Last Month at the Federal Circuit
Last Month at the Federal Circuit

June 2014

Conveying Possession of at Least One Embodiment Meeting Construction of Disputed Claim Provides Sufficient Written Description Support in Interference Proceeding


Judges:  Lourie, Reyna (author), Wallach
[Appealed from Board]

In Tobinick v. Olmarker, No. 13-1499 (Fed. Cir.

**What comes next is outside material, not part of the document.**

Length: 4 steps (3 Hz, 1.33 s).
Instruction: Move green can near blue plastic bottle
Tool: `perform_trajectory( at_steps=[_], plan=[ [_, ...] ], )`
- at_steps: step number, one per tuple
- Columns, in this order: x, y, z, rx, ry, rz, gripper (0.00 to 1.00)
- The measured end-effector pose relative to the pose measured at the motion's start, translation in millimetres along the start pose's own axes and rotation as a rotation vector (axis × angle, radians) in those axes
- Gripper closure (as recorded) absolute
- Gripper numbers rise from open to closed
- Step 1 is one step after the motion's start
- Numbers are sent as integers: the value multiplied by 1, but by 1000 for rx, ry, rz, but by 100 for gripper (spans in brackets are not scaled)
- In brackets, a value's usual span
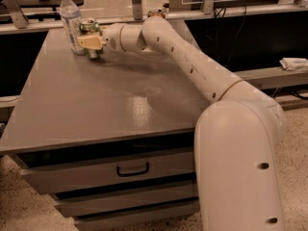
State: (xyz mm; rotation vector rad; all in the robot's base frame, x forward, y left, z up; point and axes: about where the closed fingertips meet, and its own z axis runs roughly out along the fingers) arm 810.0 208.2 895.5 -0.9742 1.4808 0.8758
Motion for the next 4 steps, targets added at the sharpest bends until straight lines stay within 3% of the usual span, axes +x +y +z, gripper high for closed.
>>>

May 19, 2014), the Federal Circuit reversed the Board’s finding of lack of adequate written description for the term “administered locally” because it was not supported by substantial evidence.

U.S. Patent Application No. 12/714,205 (“the ’205 application”) to Edward Tobinick (“Tobnick”) claims methods for treating spinal nerve injuries, such as those associated with herniated discs.  When the tissue surrounding a spinal disc tears, the disc becomes herniated and leaks nucleus pulposus, a gel-like substance, into the epidural space of the spine.  The nucleus pulposus secretes a molecule called tumor necrosis factor-α (“TNF-α”) that injures the nerves passing through the epidural space when it contacts them, causing back pain or numbness.  The ’205 application claims methods of treating these injuries by administering a TNF-α inhibitor.  In 2011, Tobinick copied claims from U.S. Patent Nos. 7,708,995 (“the ’995 patent”) and 7,811,990 (“the ’990 patent”) to Kjell Olmarker and Bjorn Rydevik (collectively “Olmarker”) in order to request an interference proceeding.  The copied claims also recite the step of administering a TNF-α inhibitor, but require that the inhibitor is “administered locally.”  Slip op. at 4.

During the interference proceeding, the Board construed the term “administered locally” to mean administered “directly to the site where [the TNF-α inhibitor] is intended to act, that is, to the location where the nucleus pulposus is causing the symptoms of the nerve disorder.”  Id. at 5 (alteration in original).  Under this construction, the Board found that the ’205 application does not describe a “local” administration because it describes administering a TNF-α inhibitor near the site of an injury and not directly to the site of the injury (i.e., the herniated disc).  Thus, the Board concluded that the copied claims were invalid for lack of written description, and therefore dismissed the interference proceeding because Tobinick lacked standing to bring the interference counts.

On appeal, the Court agreed with the Board’s construction of “administered locally,” but found that the ’205 application did describe at least one embodiment that met the Board’s construction.


“While the ‘perispinal’ administration discussed in the ’205 application certainly covers more than just local administration techniques, this does not render all perispinal techniques non-local. . . .  The ’205 application need only reasonably convey to one skilled in the art that Tobinick had possession of at least one embodiment that meets the Board’s construction of local administration.”  Slip op. at 11-12.


First, the Court agreed with the Board’s construction of “administered locally” as administration “directly to the site where it is intended to act, that is, to the location where the nucleus pulposus is causing the symptoms of the nerve disorder.”  Id. at 8.  Because claim terms in an interference proceeding are construed in the context of their originating disclosure—and not the interfering application—the Court relied on the specifications in the ’995 and ’990 patents to construe the claim term in dispute.  The Court agreed with the Board’s conclusion that the disputed claims cover administration of TNF-α inhibitor directly to the site of the nerve injury, which was consistent with expert testimony that both Tobinick and Olmarker had presented to the Board, describing “local” as the site where the medicine is intended to act.  Id.  Based on this construction, the Court explained that the Board’s construction did not exclude administration of a TNF-α inhibitor “adjacent to” a herniated disc.  Id.  This is so because nucleus pulposus leaking from a herniated disc injures the nerve roots of the adjacent discs; thus, adjacent discs may be where the TNF-α inhibitor “is intended to act.”  Id.

Next, the Court found that the ’205 application described at least one embodiment that met the Board’s construction of “administered locally.”  The Court noted that the ’205 application describes both local and systemic administration of a TNF-α inhibitor, and describes “perispinal” administration as a preferred form of local administration.  Id. at 10.  While the specification’s definition of “perispinal” included both local and nonlocal techniques, the Court found that did not render all perispinal administration techniques nonlocal.  In particular, the Court noted an embodiment of perispinal administration in which a TNF-α inhibitor is administered by an epidural injection adjacent to the site of the disc herniation.  The Court found that this epidural injection is “administered locally” because the epidural space is “where the nucleus pulposus is causing the symptoms of the nerve disorder” and where the TNF-α inhibitor is “intended to act.”  Id. at 10-11.  Because the ’205 application need only disclose to one of ordinary skill in the art at least one embodiment that met the Board’s construction of “administered locally,” the Court held that the evidence did not support the Board’s finding of lack of adequate written description. 

Thus, the Court reversed the Board’s decision to dismiss the interference proceeding, and remanded for further proceedings.